Editor’s note: this story was named as an honorable mention for entertainment features in the TAJE Best in Texas contest.
As the lights dimmed, the actors in the scene made their way onto the stage in the baggy, beige outfits. They were sittting in a group having their weekly meeting led by the head nurse. After she criticizes a shy patient, another patient revolts and asks for a vote to watch the World Series instead. Nurse Ratched, a powerful character, who is not used to being challenged, is clearly not happy about his suggestion. The rest of the group is too scared to question her authority. When the rebellious patient is not supported, he accuses the other men of being cowards.
“What are you guys afraid of? Why, you bunch of gutless wonders. I oughta just leave you to her.”
He eventually motivates the patients to find a way around the restriction and they watch the World Series, whooping and cheering at the game.
The audience watching this short preview was made up mostly of parents attending Mental Health Awareness Night on Sept. 18. The parents silently watched the events unfold on stage. When the actors took a bow and said their goodbyes, the applause showed they appreciated their hard work.
One Flew Over the Cuckoo’s Nest was originally a book written by Ken Kesey in 1962. The following year, it was adapted into a play that premiered on Broadway. Set in a psychiatric facility in Oregon, the story follows Randle McMurphy, a man who fakes being mentally ill to avoid labor at a prison work farm. The play centers around his power struggle with the head nurse, Nurse Ratched, who keeps the men of the facility in line by exploiting their weaknesses.
Ratched is the main antagonist of the story, as she controls the men of the psychiatric ward by downgrading them. Senior LA Herba, who plays Ratched, says that her power is what defines the character in the story.
“She takes her leadership very seriously. It’s about control, about manipulation,” Herba said.
Herba had loved this movie since she was young. When she learned that theatre was doing this production, she had her heart set on playing Nurse Ratched.
“I loved Nurse Ratched. I used to think she was so beautiful and powerful,” Herba said.
Nurse Ratched’s power, however, takes a hit when McMurphy, played by senior Ronan Benford, enters the hospital.
“McMurphy is kind of an anti-authority character,” Benford said. “He’s a selfish, weird dude, what I refer to as ‘socially dominant.’”
Benford says playing this character was a different experience than his previous roles.
“The plays I’ve been a part of before were not representative of an issue that could be translated into modern life like this one,” Benford said.
The play’s main focus is making mental health a less taboo subject. Theatre Director Denise Tooch says the reason this play was selected was to start a discussion about mental health within the local community.
“We chose to do this play because we wanted to make sure we used our voice in a way to say ‘hey, this is still something we need to think about as a society and fix,’” Tooch said.
The cast feels a lot of pressure to put on this production because of the impact it can make.

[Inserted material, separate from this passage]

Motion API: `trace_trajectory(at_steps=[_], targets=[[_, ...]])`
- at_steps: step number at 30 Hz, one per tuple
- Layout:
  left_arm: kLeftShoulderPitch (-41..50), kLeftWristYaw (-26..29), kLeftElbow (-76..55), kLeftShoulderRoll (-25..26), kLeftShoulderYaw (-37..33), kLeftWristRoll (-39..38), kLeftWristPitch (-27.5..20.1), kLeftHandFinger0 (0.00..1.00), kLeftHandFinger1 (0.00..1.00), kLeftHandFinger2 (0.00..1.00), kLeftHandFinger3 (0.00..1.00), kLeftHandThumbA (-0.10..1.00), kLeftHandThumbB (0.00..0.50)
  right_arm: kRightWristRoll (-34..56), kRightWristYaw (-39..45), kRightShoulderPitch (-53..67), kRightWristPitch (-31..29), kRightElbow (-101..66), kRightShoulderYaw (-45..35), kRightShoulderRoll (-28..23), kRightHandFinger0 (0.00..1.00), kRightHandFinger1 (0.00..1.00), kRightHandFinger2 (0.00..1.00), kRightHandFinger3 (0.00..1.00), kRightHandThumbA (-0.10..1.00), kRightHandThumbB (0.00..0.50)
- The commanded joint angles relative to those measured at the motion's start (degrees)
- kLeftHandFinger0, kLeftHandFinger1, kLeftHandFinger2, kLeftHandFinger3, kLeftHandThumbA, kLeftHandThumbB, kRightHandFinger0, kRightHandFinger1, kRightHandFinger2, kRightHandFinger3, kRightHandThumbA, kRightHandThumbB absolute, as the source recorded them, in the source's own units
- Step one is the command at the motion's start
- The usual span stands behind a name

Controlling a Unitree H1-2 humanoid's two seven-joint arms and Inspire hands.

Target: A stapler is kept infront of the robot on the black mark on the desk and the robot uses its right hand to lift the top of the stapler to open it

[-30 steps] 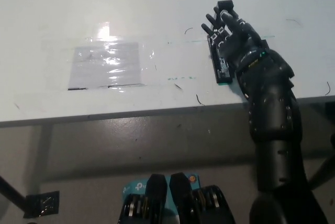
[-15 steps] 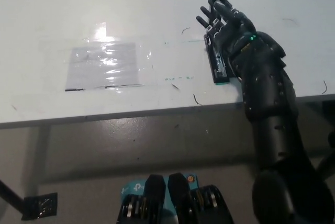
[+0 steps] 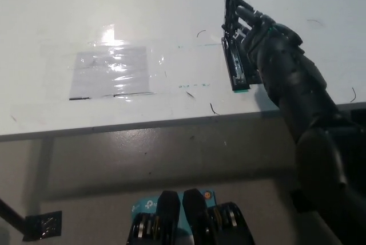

They want to portray the characters and story just right. However, the cast has a certain power that allows them to bring words on the page to life.
“Human portrayal is so much more powerful than anything books can present,” Benford said.
The actors researched their characters by watching the movie adaptation. This helped them further grasp the theme of mental health awareness.
“I was doing research on mental illnesses and I was looking at how much I didn’t know,” Senior Davidson Brown said. “I think that if I can start bringing it up a lot more as a topic that we talk about more, it would be better.”
Brown says that the production can teach a powerful lesson about individuality and finding identity.
“The play is about staying true to who you are and not giving in to other’s ideals,” said Brown.
Although the play was written decades ago, there is a certain timelessness to the way the topic of mental health is confronted in the play, according to Tooch.
“Even though this play was written in 1963, there are still some things in our society that are addressed in the play that we’re still struggling with,” Tooch said.
What really made the directors choose this play, however, was the fact that many of the characters face the same mental health issues that teenagers do, including social anxiety disorder and depression. The play also covers topics like homosexuality being viewed as a mental illness in society, by having a character who has problems accepting himself as a gay man.
Tooch hopes that teenagers and parents can learn about mental health and those that are affected by it from the play. One Flew Over the Cuckoo’s Nest will be performed on Oct. 3 – 6.
“I hope that the play allows for someone to look at the person next to them and say ‘I don’t think I ever understood it that way, tell me some more about it,” Tooch said. “And that it starts a dialogue between a parent and a child that comes to see the show that opens the door for the child to be able to express their fears and their concerns.”